Пока из комнаты не выходит Фрол и, обозрев нашу композицию, включает свет в коридоре.
— Ох… — выдыхает женщина, но не от восторга при виде мужчины в боксерах.
На него она даже не смотрит.
— Да я просто увидела, в темноте же, фигурка, волосы темные, длинные… — бормочет на выдохе женщина, не сводя с меня взгляда, и показывает руками, повторяя. — Волосы длинные…
— Да уж, понимаю, — пытаюсь разрядить обстановку, бросив быстрый взгляд на мужчину, — в этом доме это явление непривычное.
Женщина окончательно расслабляется.
— Вы простите, — кается она, — просто не ожидала. Привыкла, что здесь обычно нет никого. А тут…
Она замолкает, наконец, взглянув в сторону мужчины.
— Уж вы бы предупредили, Фрол Константинович, — мягко сетует она. — Я бы и не пришла сегодня, не помешала вам.
— Честно говоря, я забыл, по каким дням вы приходите, — усмехается он. — Доброе утро, Валентина Петровна.
— Вот теперь действительно доброе! — соглашается женщина, бросая в мою сторону одобрительный взгляд. — А то я ж говорю, темнота, привыкла, что никого, а тут гляжу, и так…

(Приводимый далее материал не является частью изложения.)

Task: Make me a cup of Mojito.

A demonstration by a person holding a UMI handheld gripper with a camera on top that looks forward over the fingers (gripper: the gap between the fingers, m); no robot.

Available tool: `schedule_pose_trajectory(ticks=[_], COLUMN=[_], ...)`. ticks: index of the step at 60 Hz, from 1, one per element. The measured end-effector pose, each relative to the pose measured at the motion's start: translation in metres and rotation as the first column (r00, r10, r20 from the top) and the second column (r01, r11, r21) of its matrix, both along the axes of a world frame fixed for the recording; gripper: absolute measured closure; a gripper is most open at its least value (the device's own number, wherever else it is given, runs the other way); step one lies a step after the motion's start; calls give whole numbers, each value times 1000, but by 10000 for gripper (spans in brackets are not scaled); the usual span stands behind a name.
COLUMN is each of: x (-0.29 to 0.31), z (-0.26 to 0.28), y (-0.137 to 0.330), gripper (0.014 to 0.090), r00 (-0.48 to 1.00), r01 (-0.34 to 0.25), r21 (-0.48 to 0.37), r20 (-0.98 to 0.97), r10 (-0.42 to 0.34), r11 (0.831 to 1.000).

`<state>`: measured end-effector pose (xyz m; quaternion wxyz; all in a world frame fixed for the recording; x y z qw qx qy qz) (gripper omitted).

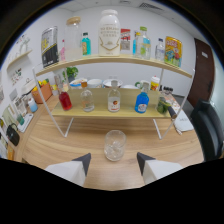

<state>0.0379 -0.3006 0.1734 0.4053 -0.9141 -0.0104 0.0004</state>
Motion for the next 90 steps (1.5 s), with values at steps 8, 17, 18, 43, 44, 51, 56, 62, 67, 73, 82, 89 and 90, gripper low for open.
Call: schedule_pose_trajectory(ticks=[8, 17, 18, 43, 44, 51, 56, 62, 67, 73, 82, 89, 90], x=[0, 2, 3, 122, 127, 154, 165, 170, 175, 177, 179, 177, 178], z=[0, -1, -2, -2, 1, 19, 26, 31, 23, 10, -7, -11, -11], y=[0, -6, -7, -22, -17, 20, 51, 84, 108, 128, 144, 148, 148], gripper=[189, 190, 191, 183, 182, 194, 195, 194, 199, 221, 434, 630, 654], r00=[1000, 1000, 1000, 998, 998, 999, 1000, 1000, 1000, 1000, 1000, 999, 999], r01=[0, 7, 8, 66, 66, 43, 30, 20, 8, 2, 5, 3, 6], r21=[3, -8, -12, -18, -11, 46, 66, 88, 86, 61, 16, -9, -9], r20=[1, -9, -12, -1, 2, 19, 9, 1, 2, 0, -22, -44, -41], r10=[0, -8, -8, -66, -66, -44, -30, -20, -9, -2, -4, -3, -6], r11=[1000, 1000, 1000, 998, 998, 998, 997, 996, 996, 998, 1000, 1000, 1000])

— Это Оля, — прерывает ее поток Фрол, обнимая меня за плечи, а потом зачем-то мне сообщает: — Валентина Петровна будет приходить и заниматься уборкой квартиры по четвергам и воскресеньям. Хотя… возможно, с воскресенья мы перенесем на другой день, да? Потом с вами обсудим, Валентина Петровна.

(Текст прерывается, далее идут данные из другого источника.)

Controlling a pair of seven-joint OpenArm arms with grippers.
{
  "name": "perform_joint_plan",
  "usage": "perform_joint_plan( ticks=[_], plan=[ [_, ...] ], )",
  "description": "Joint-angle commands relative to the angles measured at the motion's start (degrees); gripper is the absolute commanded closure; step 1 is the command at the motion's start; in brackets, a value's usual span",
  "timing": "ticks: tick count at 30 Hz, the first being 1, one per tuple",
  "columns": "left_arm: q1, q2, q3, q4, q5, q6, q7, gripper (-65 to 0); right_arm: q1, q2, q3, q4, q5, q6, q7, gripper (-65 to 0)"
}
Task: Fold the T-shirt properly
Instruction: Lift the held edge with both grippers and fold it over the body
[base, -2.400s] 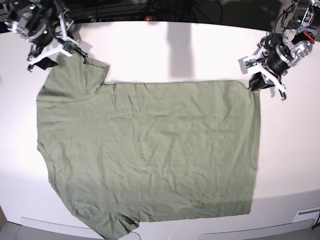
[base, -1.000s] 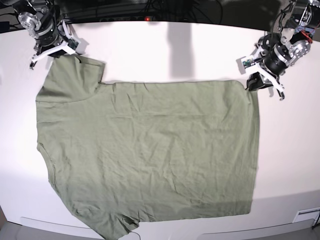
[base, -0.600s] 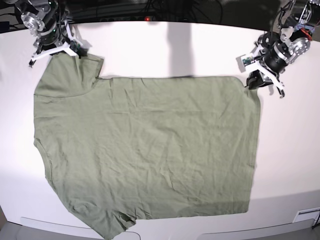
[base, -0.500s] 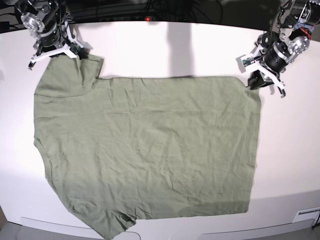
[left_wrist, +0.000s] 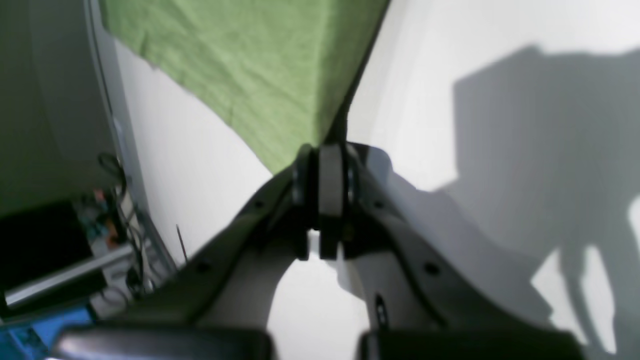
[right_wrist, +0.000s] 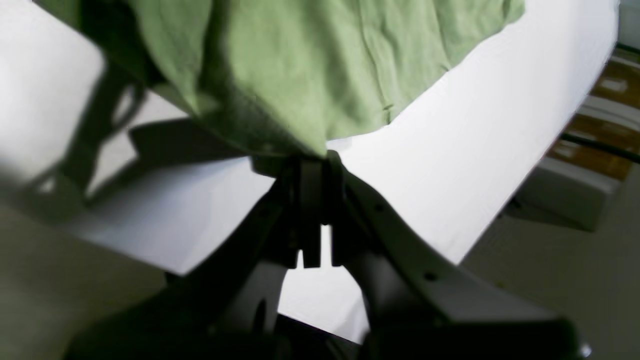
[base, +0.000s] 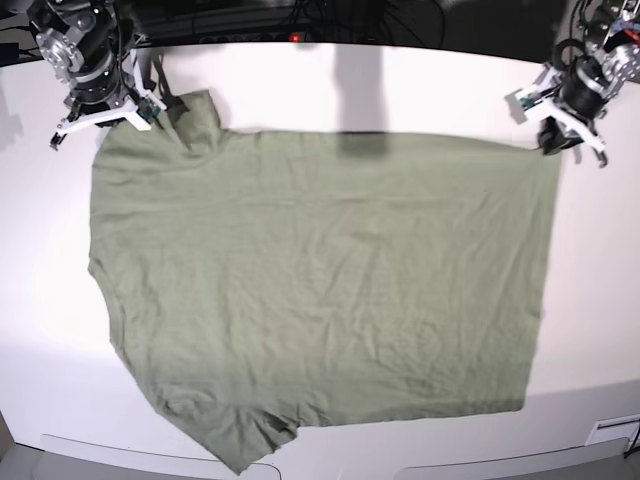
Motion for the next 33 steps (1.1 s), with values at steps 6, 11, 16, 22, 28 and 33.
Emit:
perform_joint_plan(
  ticks=[6, 11, 16, 22, 28, 33],
  plan=[
    [5.44, -0.87, -5.81, 2.75, 0.02, -0.63, -1.22, 0.0, -4.42, 0.94, 0.50, 5.97, -1.36, -0.66, -1.31, 0.0],
    [7.93, -0.87, -6.99, 6.34, 0.00, -0.59, -1.70, 0.0, -7.41, 0.94, 1.77, 11.08, -3.41, -0.79, -3.19, 0.0],
    [7.54, -0.74, -6.97, 10.54, -7.17, 6.56, 4.11, 0.0, -7.34, -0.22, 4.96, 13.75, -3.39, -5.27, -3.17, 0.0],
    [5.09, -0.70, -6.97, 11.45, -9.55, 7.67, 3.89, 0.0, -3.69, -3.54, 5.68, 9.03, 1.01, -5.14, 3.10, 0.0],
    [0.13, 0.35, -6.97, 11.43, -18.21, 7.63, 3.89, 0.0, 7.39, -7.74, 5.68, 0.04, 6.97, -3.19, 6.75, 0.0],
    [-4.94, 5.79, -6.97, 11.39, -23.02, 7.41, 4.20, 0.0, 16.98, -11.74, 5.68, -6.62, 10.23, 1.55, 8.00, 0.0]
  ],
)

— Конечно-конечно, — охотно соглашается женщина и, кажется, с трудом удерживается от того, чтобы заговорщически подмигнуть. — Любой другой день, как вам двоим будет удобно.
Нам двоим?!
Перевожу взгляд на Фрола, а тот лишь одобрительно усмехается.
Странно, потому что… идут такие обсуждения, как будто мое мнение тоже будет учитываться. Как будто оно вообще имеет значение в вопросах, касающихся распорядка на чужой территории.
Словно заметив мою растерянность, Фрол еще крепче меня обнимает.
Я вздыхаю и прикусываю губу, чтобы удержать вопрос, вертящийся едкой юлой в моих мыслях и готовый сорваться — «А как на это посмотрит Таня?»
И только когда Валентина Петровна раздевается и уходит, чтобы начать уборку, а мы остаемся одни, я разворачиваюсь в объятиях Фрола и, холодея от липкого, неприятного страха, все-таки спрашиваю:
— Скажи, только, пожалуйста, правду… у тебя кто-то есть?
Он недоуменно приподнимает светлые брови, всматривается в меня, как будто я сильно изменилась, пока мы ночью не виделись.
— Что натолкнуло тебя на такие мысли? — кажется, удивляется искренне. — Валентина Петровна?
Качаю головой и натыкаюсь на выжидающий взгляд.
И как тут спросить так, чтобы не выглядело, как элементарная ревность? Я не хочу, чтобы он думал, что я после трех дней заявляю на него права, но и неизвестности больше не выдержу.